Со злобными усмешками а ля Франкенштайн люди смотрят в сторону небес: под их одобрительные возгласы (а вот и не будем грешным мясом в Судный день!) таран virtual reality стремительно приближается к райским вратам, вот только бы не запамятовать в безумстве полета (читай: творения), что все это весьма напоминает интродукцию к увлекательнейшей компьютерной игре под рабочим (ибо она только разрабатывается) названием "Apocalypse now", где главное действующее лицо - киборг-убийца.

СЕРДЦА ЧЕТЫРЕХ

В речи нет ничего иного, кроме различий.

Ф. де Соссюр

Первого звали Матфей: его прошлое было укутано сумраком снов, в котором угадывался звон монет, падающих в золотом ореоле сквозь загустевающую темноту; он кричал по ночам, его видения наполняли усталые люди, чьи лица скрывала завеса размытости, вселявшая предчувствие ужаса и начала чего-то таинственного. Вторым был Марк: молодой человек, искавший для своего ума убежище в путанице, порождаемой различными мидрашами на Тору, ибо, как он любил повторять, мир - это бесчисленное количество комбинаций букв Торы, в которых он пытается обрести свою естественную форму. У третьего было имя Лука: к которому он сподобился прибавить неплохое образование и пристрастие к апокрифам, облачавшим истину в одеяния лжи и тайны. Четвертый, по имени Иоанн, лишь иногда навещал трех друзей: как правило, с сосудом вина и усталым блеском в глазах, созданных для огненной слепоты; он всегда удивлял друзей тем, что пренебрегал очевидным, трактуя его лишь как плохо сработанный покров над истинной жизнью.

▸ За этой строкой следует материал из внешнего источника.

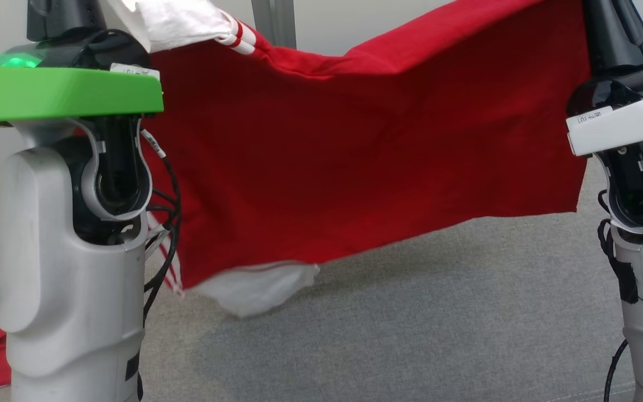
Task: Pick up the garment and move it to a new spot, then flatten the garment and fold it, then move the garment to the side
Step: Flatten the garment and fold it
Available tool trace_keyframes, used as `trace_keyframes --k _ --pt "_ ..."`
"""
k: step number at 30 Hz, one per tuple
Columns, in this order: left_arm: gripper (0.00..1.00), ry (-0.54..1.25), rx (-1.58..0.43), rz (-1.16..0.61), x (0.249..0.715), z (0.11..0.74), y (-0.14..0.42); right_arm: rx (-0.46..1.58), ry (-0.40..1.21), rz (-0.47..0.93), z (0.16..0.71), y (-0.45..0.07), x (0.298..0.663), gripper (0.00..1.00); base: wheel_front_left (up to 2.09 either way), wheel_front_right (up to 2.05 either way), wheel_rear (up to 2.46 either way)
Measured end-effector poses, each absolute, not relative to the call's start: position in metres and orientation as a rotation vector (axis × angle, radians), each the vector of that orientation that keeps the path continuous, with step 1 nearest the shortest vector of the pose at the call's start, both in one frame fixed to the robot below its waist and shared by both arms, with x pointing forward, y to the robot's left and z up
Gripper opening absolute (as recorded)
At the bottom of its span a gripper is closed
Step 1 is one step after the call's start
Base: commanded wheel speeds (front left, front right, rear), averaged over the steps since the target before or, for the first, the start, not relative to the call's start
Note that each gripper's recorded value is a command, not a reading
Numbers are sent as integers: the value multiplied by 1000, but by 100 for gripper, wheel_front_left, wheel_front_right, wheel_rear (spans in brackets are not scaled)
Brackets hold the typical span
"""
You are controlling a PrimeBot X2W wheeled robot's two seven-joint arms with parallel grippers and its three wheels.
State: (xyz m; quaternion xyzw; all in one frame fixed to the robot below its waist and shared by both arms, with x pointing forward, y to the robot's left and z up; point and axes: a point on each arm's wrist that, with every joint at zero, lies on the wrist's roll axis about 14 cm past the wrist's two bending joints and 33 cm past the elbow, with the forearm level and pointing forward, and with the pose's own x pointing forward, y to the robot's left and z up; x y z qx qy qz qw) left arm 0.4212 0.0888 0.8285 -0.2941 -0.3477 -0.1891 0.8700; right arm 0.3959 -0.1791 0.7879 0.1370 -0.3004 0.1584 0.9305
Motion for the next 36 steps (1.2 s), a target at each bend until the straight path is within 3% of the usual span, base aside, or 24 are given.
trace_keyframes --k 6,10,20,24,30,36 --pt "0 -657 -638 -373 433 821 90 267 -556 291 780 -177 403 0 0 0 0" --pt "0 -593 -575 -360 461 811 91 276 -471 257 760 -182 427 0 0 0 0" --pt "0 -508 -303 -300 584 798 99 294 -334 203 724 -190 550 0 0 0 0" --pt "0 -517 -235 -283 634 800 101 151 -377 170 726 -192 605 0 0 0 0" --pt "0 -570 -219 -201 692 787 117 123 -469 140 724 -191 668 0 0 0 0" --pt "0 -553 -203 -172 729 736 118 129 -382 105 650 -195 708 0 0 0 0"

Первым проговорился Марк: "Если не быть предвзятым, сказал однажды он, закатывая глаза и делая многозначительные паузы, - то предсказания пророков о Мессии невозможно сложить даже в геометрически правильный лабиринт". Продолжил Лука: "Что говорить, они даже не могут сойтись в едином мнении о Его Имени. Моисей утверждает, что Иаков в беседе с Иудой называл Его Шилох; Исайя, обращаясь ко всему дому Давидову, предрекает, что нарекут имя Ему Эммануил. Многие же малодушно отмалчиваются". "Их легко понять, - отозвался Иоанн. - Каждый из них был в плену откровений своего времени. Более умные и робкие намекали на возможность тех или иных событий и не более того, те же, кто прочно освоил науку посредничества между Адонаи и людьми, затевали всегда опасную игру с именами. У самого Иакова было два имени..." "И четыре жены", - вставил Матфей.